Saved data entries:
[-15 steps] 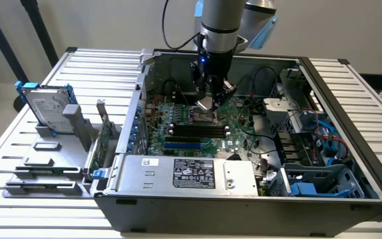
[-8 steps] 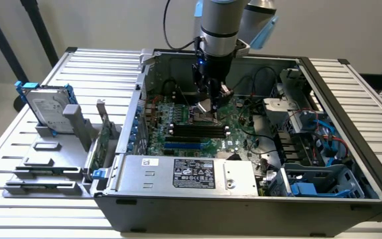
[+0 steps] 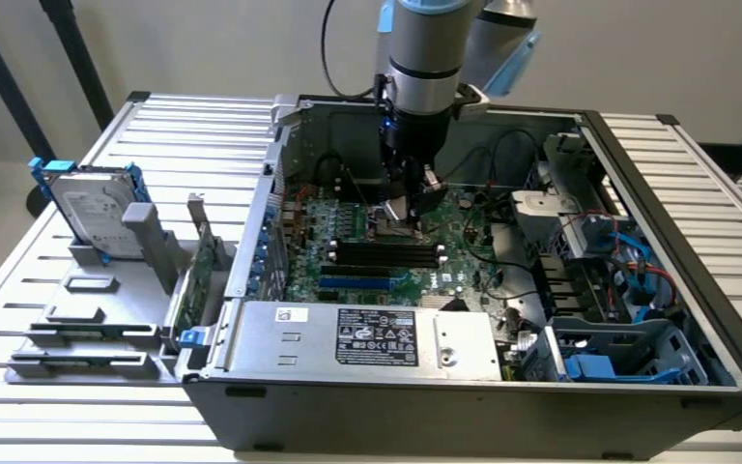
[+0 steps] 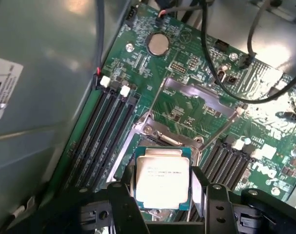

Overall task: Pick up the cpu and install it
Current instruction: 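Place the cpu into insertion slot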

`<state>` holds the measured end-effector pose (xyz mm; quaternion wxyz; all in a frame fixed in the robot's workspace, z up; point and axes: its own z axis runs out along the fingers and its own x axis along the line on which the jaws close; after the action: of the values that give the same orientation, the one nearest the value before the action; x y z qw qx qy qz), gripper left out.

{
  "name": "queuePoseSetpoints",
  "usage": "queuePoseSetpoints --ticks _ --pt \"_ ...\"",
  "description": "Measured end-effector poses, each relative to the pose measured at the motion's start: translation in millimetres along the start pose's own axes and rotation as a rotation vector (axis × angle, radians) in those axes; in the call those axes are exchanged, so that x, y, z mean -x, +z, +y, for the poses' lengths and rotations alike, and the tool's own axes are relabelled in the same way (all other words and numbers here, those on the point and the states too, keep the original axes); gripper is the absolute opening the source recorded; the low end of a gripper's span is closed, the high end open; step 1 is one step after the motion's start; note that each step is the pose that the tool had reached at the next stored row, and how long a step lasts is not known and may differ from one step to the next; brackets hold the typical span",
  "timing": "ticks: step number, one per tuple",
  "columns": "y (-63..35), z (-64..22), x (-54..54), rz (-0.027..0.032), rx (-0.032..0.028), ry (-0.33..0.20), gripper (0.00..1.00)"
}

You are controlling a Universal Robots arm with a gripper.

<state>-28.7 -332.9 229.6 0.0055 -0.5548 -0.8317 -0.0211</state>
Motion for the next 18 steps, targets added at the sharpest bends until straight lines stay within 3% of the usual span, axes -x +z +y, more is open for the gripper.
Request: queuePoseSetpoints --ticks 18 --pt "5.3 -0.7 0.0 -0.0082 0.0093 0.284 0.55"
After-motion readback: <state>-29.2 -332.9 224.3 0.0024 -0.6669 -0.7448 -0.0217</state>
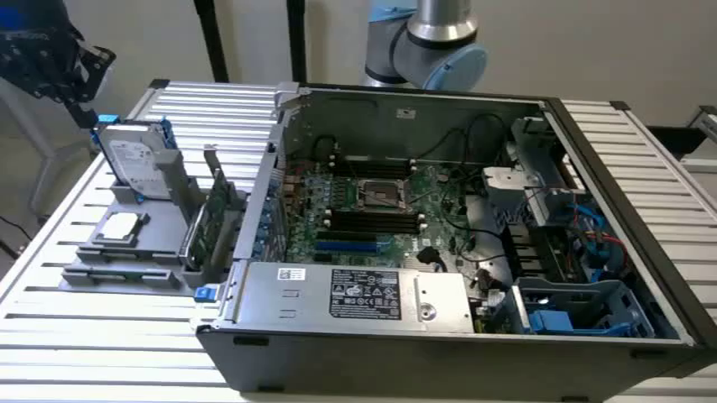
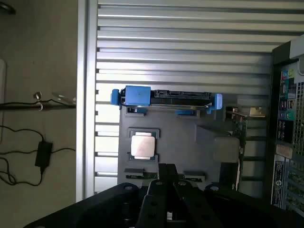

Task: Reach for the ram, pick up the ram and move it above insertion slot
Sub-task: 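Reach for the ram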

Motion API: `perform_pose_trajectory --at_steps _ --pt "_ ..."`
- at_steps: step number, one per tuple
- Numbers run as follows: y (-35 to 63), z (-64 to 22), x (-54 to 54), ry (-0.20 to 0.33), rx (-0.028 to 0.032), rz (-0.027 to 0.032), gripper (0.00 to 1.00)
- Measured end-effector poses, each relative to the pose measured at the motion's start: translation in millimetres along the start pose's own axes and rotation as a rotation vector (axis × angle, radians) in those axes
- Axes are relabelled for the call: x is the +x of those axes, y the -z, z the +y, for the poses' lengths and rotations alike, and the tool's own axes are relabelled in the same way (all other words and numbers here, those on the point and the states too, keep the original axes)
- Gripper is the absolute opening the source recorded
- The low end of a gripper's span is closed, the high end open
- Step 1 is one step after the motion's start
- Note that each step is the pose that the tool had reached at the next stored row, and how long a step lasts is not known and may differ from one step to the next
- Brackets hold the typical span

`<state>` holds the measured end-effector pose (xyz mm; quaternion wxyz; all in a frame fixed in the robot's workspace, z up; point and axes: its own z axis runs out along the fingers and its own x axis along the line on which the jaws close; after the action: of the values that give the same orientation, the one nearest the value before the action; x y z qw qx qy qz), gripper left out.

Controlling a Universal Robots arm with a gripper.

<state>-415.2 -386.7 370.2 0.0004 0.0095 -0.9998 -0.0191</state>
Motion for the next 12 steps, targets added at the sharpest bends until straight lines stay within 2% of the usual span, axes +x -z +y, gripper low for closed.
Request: perform_pose_trajectory --at_steps 12 --pt "0.0 0.0 0.0 0.000 0.0000 0.0000 0.11"
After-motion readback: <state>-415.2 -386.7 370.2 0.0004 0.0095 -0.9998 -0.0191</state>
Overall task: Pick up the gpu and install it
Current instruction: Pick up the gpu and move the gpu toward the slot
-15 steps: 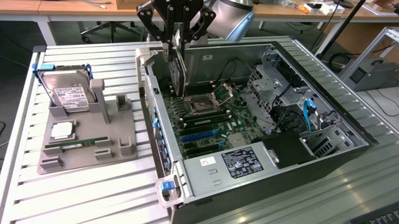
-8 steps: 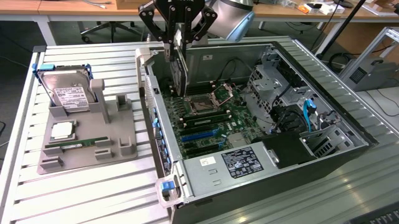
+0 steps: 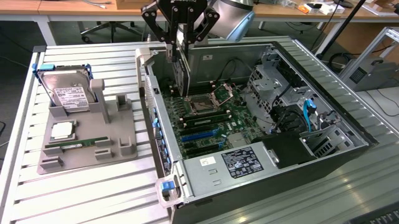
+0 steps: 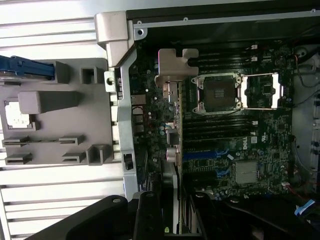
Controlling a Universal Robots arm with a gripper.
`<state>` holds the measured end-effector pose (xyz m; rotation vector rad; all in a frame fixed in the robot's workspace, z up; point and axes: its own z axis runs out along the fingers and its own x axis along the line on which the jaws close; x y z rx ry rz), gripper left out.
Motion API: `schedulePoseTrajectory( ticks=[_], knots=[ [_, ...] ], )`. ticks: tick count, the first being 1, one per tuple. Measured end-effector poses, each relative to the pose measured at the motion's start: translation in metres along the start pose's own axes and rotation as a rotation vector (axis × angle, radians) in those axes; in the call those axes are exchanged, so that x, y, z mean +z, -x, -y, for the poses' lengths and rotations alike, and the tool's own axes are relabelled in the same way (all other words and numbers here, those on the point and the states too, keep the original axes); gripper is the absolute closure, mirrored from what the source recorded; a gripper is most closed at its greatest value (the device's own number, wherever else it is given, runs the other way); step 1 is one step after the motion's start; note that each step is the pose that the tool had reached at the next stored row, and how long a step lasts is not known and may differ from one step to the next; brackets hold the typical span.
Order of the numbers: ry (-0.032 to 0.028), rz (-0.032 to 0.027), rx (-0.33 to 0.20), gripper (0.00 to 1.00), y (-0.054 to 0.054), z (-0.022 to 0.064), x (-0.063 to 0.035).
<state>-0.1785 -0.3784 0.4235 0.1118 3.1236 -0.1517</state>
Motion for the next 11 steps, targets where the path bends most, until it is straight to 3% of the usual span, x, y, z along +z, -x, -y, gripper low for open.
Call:
schedulePoseTrajectory(
  ticks=[6, 11],
  knots=[
    [-0.0041, 0.0002, 0.000, 0.73, 0.0024, -0.0002, 0.0006],
    [-0.0111, 0.0008, 0.000, 0.73, 0.0066, -0.0005, 0.0019]
  ],
)
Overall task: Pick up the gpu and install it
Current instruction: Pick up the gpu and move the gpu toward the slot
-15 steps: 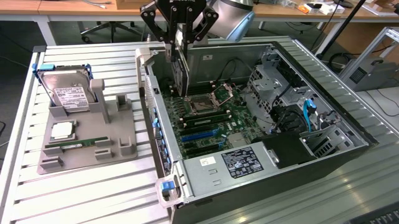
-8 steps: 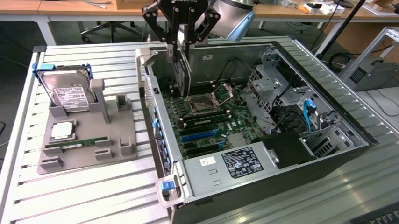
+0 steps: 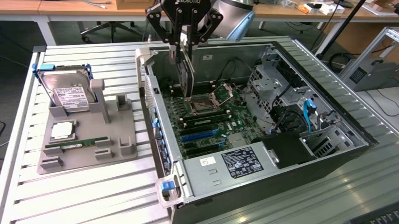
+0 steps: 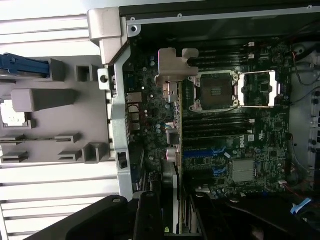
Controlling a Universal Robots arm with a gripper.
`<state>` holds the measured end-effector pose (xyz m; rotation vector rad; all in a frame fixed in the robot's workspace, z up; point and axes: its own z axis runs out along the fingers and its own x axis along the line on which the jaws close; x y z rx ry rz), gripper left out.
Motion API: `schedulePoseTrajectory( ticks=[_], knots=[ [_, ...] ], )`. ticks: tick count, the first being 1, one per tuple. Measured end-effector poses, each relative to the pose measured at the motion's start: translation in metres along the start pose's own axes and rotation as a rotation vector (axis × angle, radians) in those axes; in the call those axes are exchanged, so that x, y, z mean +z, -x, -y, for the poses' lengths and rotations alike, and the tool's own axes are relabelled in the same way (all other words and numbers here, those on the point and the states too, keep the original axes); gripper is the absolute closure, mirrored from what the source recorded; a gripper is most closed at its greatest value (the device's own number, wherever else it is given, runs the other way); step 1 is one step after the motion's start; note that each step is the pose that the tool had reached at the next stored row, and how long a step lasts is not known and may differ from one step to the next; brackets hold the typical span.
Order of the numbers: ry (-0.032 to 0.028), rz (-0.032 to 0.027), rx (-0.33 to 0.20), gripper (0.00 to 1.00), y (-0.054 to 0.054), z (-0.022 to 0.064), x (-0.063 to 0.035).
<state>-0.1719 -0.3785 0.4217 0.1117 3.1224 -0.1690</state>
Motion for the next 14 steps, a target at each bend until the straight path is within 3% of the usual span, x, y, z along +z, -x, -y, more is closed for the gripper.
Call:
schedulePoseTrajectory(
  ticks=[14],
  knots=[
    [-0.0118, 0.0009, 0.000, 0.73, 0.012, -0.0013, 0.0040]
  ],
)
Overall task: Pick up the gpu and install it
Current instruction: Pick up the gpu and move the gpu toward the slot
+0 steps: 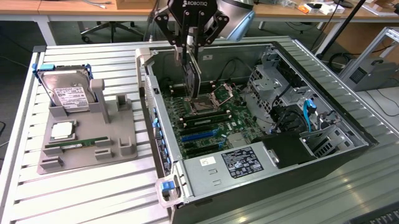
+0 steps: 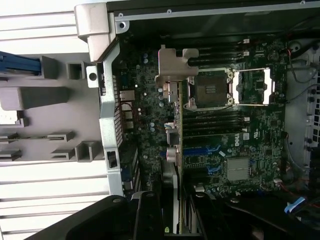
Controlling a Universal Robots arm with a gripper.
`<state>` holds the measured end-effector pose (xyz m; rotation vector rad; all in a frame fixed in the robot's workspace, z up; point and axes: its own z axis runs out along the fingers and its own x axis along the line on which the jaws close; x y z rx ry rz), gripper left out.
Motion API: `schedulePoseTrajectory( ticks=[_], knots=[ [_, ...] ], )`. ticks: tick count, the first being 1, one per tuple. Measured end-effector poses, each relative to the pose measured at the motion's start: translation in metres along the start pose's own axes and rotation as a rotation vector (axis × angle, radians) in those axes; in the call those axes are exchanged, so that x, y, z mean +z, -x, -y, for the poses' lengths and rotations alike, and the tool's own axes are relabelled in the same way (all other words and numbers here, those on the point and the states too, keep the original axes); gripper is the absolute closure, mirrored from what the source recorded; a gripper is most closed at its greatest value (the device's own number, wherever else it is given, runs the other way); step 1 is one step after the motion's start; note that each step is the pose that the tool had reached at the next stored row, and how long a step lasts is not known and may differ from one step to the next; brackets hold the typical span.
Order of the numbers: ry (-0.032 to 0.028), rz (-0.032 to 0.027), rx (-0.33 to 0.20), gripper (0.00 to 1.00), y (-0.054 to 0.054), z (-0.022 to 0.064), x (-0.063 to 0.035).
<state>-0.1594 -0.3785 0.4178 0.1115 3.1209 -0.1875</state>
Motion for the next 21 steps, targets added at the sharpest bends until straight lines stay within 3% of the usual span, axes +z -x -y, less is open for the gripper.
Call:
schedulePoseTrajectory(
  ticks=[17, 18, 21],
  knots=[
    [0.0013, -0.0001, 0.000, 0.73, 0.012, -0.0017, 0.0077],
    [0.0049, -0.0005, 0.000, 0.73, 0.013, -0.0017, 0.0080],
    [0.0390, -0.0029, 0.000, 0.73, 0.016, -0.0016, 0.0094]
  ],
)
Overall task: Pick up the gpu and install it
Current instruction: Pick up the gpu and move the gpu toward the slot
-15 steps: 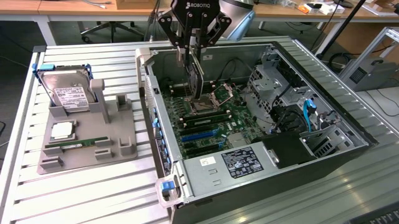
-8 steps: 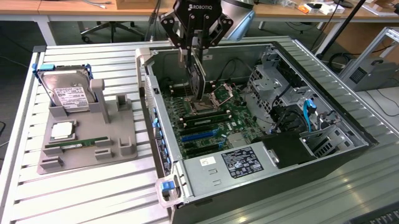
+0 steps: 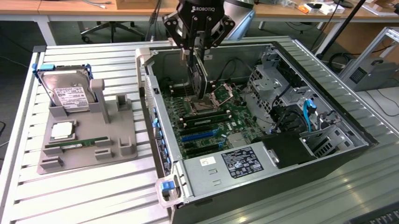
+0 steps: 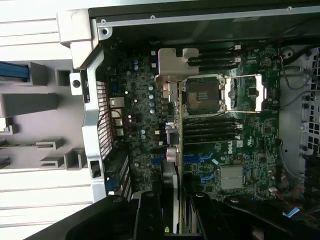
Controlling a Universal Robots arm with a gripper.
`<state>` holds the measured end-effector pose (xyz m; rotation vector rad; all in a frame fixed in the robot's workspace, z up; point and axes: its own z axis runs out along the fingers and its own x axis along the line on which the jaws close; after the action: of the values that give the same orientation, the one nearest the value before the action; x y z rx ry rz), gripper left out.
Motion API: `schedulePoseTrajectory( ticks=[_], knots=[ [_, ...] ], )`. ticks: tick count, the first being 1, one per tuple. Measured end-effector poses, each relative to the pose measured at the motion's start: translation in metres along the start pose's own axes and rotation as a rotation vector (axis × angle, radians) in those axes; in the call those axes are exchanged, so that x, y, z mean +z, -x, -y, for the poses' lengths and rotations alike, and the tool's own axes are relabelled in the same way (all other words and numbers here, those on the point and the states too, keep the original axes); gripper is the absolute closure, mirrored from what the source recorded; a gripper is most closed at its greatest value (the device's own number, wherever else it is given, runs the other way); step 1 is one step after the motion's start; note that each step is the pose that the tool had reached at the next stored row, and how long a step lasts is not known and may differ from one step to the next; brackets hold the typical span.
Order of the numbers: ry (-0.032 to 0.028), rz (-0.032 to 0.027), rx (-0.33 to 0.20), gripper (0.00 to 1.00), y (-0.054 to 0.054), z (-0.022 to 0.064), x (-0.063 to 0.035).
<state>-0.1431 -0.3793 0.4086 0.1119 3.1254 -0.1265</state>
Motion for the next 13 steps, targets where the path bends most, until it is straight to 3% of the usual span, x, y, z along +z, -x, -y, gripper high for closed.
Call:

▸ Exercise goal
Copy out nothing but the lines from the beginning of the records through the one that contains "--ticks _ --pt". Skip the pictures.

▸ Written answer
[-15 steps] 
[-8 steps] 
[+0 steps] 
[+0 steps] 

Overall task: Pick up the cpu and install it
Current instruction: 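Place the cpu into insertion slot
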
`<state>` holds the measured end-effector pose (xyz mm; quaternion wxyz; all in a frame fixed in the robot's workspace, z up; point and axes: its own z axis runs out along the fingers and its own x axis along the line on which the jaws close; after the action: of the values that give the same orientation, the one nearest the value before the action; x y z qw qx qy qz), gripper left out.

{
  "name": "queuePoseSetpoints",
  "usage": "queuePoseSetpoints --ticks _ --pt \"_ ...\"",

There is no more to the output.